Begu, however, did have something which Kontaveit did not: a boisterous Romanian crowd. Cleveland has one of the largest Romanian populations in America and these fans showed up throughout the week to support Begu as she progressed through the rounds. The finals were no exception, and the frenzied fans proudly waving their home country’s flags were providing Begu with encouraging energy.

The crowd’s energy seemed to infuse Begu with confidence and she rocketed to a quick 40-15 lead in the fourth game. Kontaveit, however, slowly worked back to tie the game 40-40. Over the next five minutes, there was a back-and-forth as the two players bounced from having an advantage to retying it at 40-40. Finally, Kontaveit put too much force behind the ball and overshot the baseline. Begu inched closer to Kontaveit’s lead, making the set score 3-2.

Kontaveit swiftly took the next game. Double serve faults kept hurting Begu’s chances, giving up points to an already surging Kontaveit. In typical fashion of the match, just when it appeared that the momentum was on Kontaveit’s side, Begu came back with a challenging fire. Kontaveit’s lead was still kept on a leash at 4-3.

The eighth game was the turning point in the second set. Exhaustion was creeping in for Begu and her flailing attempts to keep up with Kontaveit’s powerful hits forced her to lob up high-arching shots. With her strength, Kontaveit struck these lobs to the far sides of the court, increasing her lead to 5-3.

Kontaveit never looked back and took the second set, and the singles title, with a 6-4 advantage.
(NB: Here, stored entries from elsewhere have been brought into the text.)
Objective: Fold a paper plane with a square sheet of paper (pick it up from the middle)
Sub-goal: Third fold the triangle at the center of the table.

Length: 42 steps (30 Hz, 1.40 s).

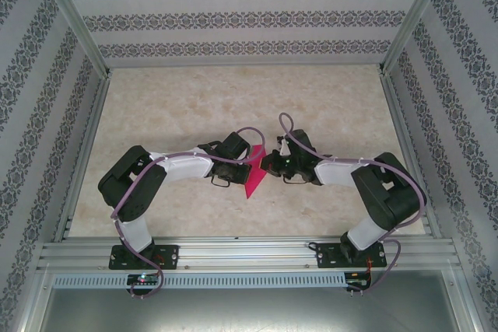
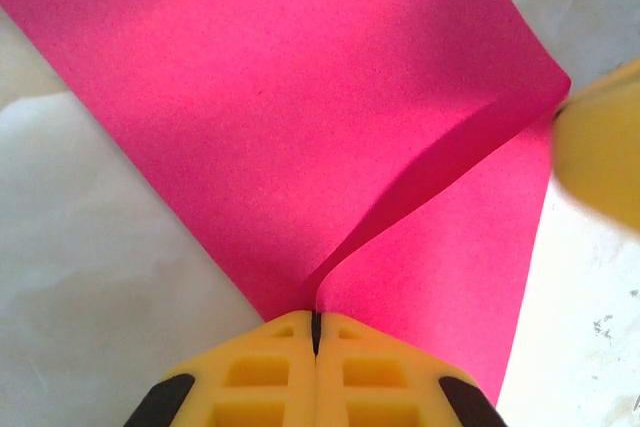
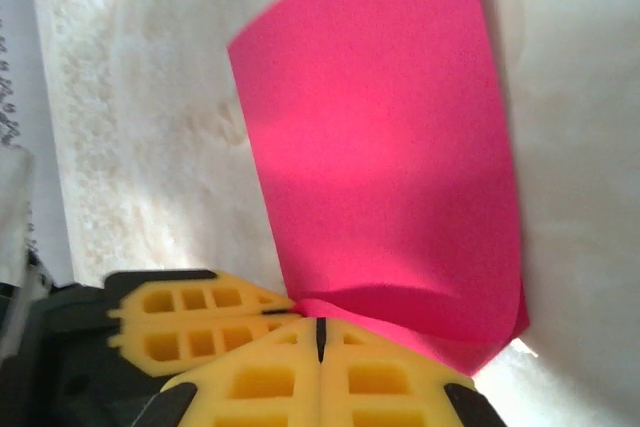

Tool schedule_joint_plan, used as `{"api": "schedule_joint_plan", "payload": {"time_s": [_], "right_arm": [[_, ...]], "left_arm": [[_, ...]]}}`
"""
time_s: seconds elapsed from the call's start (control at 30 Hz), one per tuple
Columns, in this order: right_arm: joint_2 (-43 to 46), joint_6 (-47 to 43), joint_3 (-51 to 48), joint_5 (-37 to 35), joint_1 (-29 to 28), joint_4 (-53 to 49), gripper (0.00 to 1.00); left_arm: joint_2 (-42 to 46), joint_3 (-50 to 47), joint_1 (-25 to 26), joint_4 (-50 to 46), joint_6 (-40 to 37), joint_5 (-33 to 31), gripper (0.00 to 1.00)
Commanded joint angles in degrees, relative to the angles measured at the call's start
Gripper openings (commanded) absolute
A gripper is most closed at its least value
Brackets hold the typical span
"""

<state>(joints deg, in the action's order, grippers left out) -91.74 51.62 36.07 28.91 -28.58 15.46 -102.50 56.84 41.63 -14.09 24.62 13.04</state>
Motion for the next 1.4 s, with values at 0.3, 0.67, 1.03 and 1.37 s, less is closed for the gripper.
{"api": "schedule_joint_plan", "payload": {"time_s": [0.3,0.67,1.03,1.37], "right_arm": [[-8.08,-1.27,0.11,0.1,1.33,2.28,0.0],[1.18,-3.9,1.96,0.38,3.03,-4.06,0.0],[-9.31,-6.48,12.04,3.59,2.7,-8.79,0.0],[-17.4,-17.5,21.81,-0.45,2.34,-26.19,0.0]], "left_arm": [[-1.85,-2.59,0.56,-5.33,-1.11,-2.05,0.0],[-1.12,-2.83,0.56,-5.67,-1.38,-2.91,0.0],[-0.07,-2.85,0.58,-5.66,-2.52,-2.01,0.0],[0.56,-0.77,0.55,-6.19,-3.59,-2.73,0.0]]}}
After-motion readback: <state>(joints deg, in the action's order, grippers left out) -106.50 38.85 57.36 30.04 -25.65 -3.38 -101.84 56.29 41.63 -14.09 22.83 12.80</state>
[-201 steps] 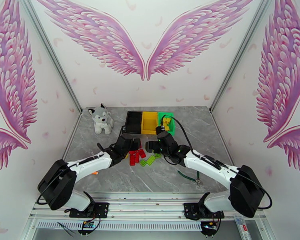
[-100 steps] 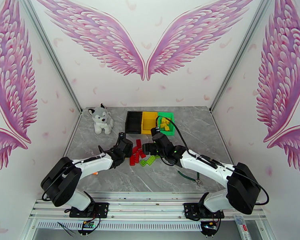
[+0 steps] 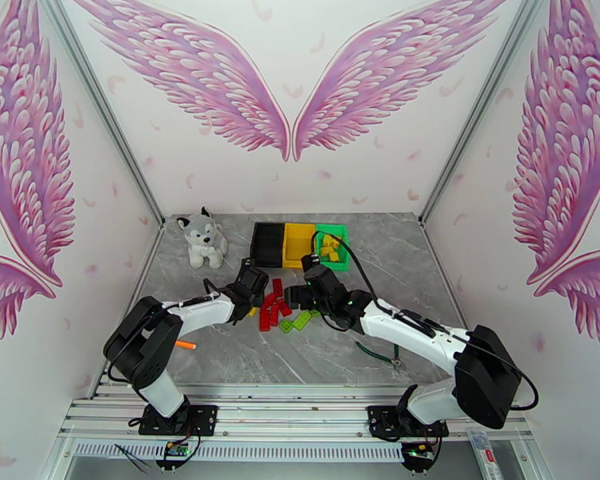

With this being her second career singles title, Kontaveit was ecstatic and full of joy about competing at Tennis in the Land.

“I’ve felt like home here in Cleveland, the welcome has been so warm,” Kontaveit said of the inaugural tournament during her trophy acceptance speech.

Anett Kontaveit poses joyfully with the singles championship trophy after besting rival Irina-Camelia Begu on Sunday afternoon. Joshua Gunter/Cleveland.com via AP


A little past 3 p.m., the crowd was buzzing with anticipation of the doubles final, the epic conclusion to the week-long tournament. This match was the most star-studded of the event. On one side, there was the impressive Japanese duo of 33-year-old Shuka Aoyama and 23-year-old Ena Shibahara. Combined, they have won 23 career doubles titles and currently rank ninth in the women’s tennis world doubles rankings.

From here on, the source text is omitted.